At first glance, aggregation and conditional aggregation might seem similar, but there is a significant difference between the two. As the name suggests, conditional aggregation is based on specific conditions. Before diving deeper, let’s explore these concepts in detail.
Known as standard aggregations these are represented by using functions such as SUM() , AVG() , MIN() , COUNT() , MAX() . These are used in the SELECT statements and are applied over the entire dataset or for specific groups of data, where you need to specify the needed column in the GROUP BY or PARTITION BY clause.
SELECT
SUM(column) AS column_sum
FROM
table_name
In this example:
SELECT column1,
SUM(column) AS column_sum
FROM
table_name
GROUP BY column1
In this example:
SELECT column1,
column2,
column3,
SUM(column) OVER (PARTITION BY column2) AS column_sum
FROM
table_name
In this example:
Now, let’s focus on conditional aggregation. Look a bit at the title above… it says something about conditional, right? Well, yes because in the case of this scenario, this type of aggregation applies functions only to a specific “portion” of the dataset; more specifically only on a slight piece of the whole dataset that met a condition. This type of aggregation is used with CASE statements.
SELECT
SUM(CASE WHEN condition THEN column ELSE 0 END) AS conditional_sum
FROM
table_name;
In this example:
Now take a moment and see if you can identify the difference yourself.

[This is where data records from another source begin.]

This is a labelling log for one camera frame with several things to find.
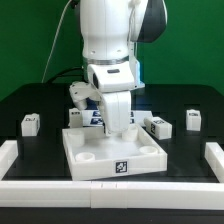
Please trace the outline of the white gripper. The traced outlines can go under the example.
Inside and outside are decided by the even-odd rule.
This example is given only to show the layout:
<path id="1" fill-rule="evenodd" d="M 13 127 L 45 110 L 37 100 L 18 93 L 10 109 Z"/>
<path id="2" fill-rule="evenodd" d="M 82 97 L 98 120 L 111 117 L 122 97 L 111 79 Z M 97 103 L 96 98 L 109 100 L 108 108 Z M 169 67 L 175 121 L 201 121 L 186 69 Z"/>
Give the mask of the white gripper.
<path id="1" fill-rule="evenodd" d="M 107 130 L 126 131 L 130 124 L 131 91 L 143 88 L 139 63 L 87 67 L 88 80 L 100 96 L 98 109 Z"/>

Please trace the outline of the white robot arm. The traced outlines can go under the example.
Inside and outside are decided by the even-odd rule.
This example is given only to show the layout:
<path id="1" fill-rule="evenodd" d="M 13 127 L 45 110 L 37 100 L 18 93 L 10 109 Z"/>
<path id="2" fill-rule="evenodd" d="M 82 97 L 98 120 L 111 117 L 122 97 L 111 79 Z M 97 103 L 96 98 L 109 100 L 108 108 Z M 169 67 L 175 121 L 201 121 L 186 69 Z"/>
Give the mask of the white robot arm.
<path id="1" fill-rule="evenodd" d="M 128 129 L 131 91 L 144 86 L 134 45 L 151 43 L 167 25 L 164 0 L 80 0 L 78 4 L 86 82 L 74 103 L 97 103 L 107 130 Z"/>

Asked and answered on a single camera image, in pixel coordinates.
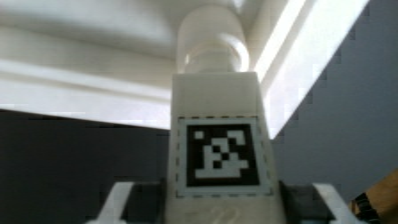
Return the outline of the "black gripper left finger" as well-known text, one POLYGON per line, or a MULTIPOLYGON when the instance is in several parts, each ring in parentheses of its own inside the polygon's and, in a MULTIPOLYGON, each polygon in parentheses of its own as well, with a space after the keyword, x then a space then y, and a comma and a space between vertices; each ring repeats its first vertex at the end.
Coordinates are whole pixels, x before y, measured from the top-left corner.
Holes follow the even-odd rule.
POLYGON ((117 182, 98 216, 83 224, 163 224, 163 202, 160 182, 117 182))

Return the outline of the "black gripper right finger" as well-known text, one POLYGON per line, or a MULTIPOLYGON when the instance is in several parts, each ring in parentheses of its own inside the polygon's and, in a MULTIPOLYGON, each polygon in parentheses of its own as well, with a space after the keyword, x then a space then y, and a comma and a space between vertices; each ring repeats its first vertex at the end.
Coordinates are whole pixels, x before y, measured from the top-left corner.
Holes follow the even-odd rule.
POLYGON ((362 224, 330 184, 281 183, 286 224, 362 224))

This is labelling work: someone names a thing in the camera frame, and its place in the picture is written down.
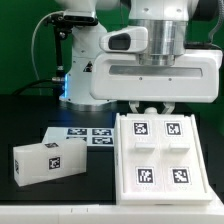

As you can see, although the aggregation functions used in both scenarios are the same, the key difference lies in their application. Standard aggregations affect the entire dataset, while conditional aggregations operate on the subset of data that meets the specified condition (a condition that is specified using the CASE statement). This nuanced approach enables more precise data analysis and insight extraction.
Let’s continue with the banking scenario and have the following table:
CREATE TABLE Transactions (
TransactionID INT PRIMARY KEY,
AccountID INT,
Date DATE,
TransactionType VARCHAR(50),
Amount DECIMAL(15, 2)
);
To see how conditional aggregation works, we need some data, right?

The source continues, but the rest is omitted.